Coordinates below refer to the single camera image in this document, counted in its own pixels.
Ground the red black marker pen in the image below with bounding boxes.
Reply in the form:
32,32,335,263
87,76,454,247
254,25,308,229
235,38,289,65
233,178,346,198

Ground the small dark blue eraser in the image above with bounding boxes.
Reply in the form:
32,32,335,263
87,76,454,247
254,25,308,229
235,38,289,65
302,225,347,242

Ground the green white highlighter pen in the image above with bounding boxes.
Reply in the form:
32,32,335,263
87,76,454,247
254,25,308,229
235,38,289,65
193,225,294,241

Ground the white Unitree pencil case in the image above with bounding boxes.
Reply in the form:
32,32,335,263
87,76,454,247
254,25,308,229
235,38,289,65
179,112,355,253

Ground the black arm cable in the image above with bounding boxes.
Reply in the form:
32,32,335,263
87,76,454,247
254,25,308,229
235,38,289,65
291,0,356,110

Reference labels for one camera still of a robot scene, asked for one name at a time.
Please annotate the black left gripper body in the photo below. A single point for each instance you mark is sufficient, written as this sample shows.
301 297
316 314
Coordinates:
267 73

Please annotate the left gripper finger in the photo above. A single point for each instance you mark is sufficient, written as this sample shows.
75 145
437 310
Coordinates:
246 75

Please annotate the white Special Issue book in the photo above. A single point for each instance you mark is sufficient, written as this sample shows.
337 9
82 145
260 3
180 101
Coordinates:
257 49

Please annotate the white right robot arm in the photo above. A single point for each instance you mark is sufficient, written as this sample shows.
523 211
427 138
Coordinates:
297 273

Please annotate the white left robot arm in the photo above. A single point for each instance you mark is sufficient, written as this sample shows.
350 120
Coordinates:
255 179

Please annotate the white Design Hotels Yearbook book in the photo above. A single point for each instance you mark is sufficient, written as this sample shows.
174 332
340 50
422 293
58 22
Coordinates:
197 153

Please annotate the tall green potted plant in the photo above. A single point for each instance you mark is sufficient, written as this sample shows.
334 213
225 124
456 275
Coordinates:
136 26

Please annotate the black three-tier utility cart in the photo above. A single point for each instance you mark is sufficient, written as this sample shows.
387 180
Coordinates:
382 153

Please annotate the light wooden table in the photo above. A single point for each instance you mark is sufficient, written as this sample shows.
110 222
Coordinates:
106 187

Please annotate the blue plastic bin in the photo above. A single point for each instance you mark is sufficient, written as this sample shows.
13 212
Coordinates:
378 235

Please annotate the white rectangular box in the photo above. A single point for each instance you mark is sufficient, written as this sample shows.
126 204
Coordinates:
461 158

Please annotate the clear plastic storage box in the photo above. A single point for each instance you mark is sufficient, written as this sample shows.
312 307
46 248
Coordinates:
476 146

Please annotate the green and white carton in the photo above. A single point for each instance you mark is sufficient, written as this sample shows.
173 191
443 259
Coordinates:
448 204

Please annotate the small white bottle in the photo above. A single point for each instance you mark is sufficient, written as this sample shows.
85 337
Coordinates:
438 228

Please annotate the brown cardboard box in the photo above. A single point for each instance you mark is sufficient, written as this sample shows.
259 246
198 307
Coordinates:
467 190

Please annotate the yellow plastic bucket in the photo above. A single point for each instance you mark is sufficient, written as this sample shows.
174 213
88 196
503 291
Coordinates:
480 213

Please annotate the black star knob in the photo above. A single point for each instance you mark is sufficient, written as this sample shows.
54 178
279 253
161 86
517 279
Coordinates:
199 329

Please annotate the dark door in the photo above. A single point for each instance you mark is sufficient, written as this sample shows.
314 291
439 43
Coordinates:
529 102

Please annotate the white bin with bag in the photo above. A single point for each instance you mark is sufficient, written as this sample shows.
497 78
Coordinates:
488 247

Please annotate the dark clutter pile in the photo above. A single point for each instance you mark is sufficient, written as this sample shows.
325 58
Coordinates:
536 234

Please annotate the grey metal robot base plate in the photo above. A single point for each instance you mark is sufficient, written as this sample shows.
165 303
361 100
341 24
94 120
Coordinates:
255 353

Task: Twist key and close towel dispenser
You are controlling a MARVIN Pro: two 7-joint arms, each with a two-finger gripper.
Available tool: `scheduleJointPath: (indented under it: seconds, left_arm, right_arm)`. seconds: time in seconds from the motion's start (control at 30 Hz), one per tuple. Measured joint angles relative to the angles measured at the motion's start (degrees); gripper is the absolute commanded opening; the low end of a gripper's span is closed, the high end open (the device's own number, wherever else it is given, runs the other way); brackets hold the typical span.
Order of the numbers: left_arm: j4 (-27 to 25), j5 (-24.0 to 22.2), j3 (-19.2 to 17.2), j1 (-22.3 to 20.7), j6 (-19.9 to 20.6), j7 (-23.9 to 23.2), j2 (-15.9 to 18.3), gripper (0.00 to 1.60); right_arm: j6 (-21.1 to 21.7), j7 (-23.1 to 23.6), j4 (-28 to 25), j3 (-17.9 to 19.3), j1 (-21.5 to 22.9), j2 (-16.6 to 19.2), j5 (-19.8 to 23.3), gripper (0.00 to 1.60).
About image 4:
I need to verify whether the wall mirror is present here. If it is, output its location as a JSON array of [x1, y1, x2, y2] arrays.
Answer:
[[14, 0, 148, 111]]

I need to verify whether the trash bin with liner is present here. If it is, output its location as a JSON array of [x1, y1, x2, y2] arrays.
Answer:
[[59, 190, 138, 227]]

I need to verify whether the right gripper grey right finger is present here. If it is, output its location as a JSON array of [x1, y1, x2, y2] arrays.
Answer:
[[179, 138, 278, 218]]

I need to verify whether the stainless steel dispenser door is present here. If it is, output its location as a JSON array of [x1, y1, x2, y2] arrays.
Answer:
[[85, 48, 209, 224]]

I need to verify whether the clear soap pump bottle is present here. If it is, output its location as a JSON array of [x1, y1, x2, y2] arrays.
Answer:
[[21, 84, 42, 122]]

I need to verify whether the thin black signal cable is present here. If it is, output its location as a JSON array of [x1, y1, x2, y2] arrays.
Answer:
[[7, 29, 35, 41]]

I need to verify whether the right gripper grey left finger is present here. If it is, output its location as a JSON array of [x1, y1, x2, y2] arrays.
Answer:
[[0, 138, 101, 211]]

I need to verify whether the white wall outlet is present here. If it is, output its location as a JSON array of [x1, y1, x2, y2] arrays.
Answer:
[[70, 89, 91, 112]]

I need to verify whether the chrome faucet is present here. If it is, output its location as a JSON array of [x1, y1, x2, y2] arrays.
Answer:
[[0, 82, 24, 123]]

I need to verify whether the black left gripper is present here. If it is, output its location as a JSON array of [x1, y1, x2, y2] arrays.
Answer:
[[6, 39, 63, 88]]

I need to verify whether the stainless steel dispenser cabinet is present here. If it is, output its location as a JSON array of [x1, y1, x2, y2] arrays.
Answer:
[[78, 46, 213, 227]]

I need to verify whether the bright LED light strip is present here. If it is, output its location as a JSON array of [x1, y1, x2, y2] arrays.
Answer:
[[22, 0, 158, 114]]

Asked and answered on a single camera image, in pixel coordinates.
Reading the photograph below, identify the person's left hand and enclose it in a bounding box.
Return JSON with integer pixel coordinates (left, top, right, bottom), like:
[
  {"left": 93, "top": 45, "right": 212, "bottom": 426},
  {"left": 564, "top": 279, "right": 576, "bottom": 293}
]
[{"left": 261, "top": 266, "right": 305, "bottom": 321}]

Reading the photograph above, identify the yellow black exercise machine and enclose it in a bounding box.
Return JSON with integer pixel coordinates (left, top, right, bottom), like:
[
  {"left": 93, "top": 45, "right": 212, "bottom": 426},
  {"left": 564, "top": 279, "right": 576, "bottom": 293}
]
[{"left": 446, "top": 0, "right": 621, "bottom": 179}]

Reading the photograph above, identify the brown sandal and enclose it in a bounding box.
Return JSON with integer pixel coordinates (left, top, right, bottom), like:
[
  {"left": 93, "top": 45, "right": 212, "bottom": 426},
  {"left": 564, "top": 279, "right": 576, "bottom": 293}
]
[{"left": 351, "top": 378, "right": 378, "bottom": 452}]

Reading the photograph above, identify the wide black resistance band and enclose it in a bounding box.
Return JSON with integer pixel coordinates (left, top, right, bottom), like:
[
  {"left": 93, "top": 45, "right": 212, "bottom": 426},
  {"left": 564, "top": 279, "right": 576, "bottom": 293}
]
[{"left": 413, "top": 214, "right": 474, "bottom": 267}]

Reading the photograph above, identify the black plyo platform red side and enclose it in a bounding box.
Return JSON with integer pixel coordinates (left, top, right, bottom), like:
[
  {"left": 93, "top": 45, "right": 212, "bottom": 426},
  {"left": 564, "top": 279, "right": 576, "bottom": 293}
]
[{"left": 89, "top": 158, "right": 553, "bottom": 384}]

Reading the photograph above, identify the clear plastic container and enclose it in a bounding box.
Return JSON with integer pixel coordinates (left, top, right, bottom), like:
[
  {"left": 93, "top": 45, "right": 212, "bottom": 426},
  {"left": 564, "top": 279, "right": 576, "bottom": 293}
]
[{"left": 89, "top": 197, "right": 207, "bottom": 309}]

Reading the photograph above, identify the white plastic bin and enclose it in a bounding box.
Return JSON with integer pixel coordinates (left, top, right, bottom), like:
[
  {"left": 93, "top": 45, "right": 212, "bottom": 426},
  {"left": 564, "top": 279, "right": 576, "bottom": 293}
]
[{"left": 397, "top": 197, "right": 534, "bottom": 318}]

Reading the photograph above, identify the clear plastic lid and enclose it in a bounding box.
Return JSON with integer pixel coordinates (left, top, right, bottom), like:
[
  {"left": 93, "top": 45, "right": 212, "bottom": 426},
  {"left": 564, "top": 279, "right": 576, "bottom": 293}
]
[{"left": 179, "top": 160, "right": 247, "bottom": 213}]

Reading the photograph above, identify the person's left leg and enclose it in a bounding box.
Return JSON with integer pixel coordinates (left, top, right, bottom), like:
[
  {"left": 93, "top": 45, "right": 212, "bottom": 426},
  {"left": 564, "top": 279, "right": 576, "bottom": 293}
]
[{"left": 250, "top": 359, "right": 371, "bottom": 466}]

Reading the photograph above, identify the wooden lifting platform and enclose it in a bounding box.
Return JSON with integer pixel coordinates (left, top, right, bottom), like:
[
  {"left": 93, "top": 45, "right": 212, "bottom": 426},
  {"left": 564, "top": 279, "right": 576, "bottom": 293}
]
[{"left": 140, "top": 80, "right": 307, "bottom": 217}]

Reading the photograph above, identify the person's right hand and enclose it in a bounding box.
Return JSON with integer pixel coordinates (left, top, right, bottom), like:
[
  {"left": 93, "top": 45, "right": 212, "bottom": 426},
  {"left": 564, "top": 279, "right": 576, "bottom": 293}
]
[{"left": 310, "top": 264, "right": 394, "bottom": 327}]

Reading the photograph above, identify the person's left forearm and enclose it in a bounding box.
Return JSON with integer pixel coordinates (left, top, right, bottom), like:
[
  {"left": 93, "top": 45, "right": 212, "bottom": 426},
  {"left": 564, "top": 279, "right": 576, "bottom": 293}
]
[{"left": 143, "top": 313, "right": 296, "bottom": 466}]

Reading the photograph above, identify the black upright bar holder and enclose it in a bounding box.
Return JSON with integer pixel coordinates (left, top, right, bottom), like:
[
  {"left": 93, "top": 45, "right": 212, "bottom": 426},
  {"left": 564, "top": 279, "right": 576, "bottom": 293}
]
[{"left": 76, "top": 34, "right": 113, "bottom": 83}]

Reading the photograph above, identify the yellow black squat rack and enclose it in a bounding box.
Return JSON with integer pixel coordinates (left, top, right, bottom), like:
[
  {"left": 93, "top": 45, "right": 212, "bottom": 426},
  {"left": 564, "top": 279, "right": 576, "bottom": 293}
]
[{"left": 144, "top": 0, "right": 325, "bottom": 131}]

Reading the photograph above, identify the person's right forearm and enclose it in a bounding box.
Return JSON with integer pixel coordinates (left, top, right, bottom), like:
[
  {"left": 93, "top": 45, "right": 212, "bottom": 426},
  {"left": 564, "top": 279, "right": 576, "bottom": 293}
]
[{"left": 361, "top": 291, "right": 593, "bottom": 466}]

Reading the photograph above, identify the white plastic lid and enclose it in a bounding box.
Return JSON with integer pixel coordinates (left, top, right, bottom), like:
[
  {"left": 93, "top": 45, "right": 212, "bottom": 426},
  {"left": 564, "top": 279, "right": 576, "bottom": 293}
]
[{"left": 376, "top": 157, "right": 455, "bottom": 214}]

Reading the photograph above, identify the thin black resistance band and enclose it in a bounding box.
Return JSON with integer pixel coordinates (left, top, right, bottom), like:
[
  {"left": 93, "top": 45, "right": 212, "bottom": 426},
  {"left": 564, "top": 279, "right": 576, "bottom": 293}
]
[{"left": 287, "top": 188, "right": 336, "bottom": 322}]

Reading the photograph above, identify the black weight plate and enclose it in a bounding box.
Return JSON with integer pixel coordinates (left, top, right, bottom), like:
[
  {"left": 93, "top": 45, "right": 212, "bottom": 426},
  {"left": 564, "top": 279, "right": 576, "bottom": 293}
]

·····

Brief: In the records above, some lines hold the word "forearm". Say how many, and nothing more.

Task answer: 2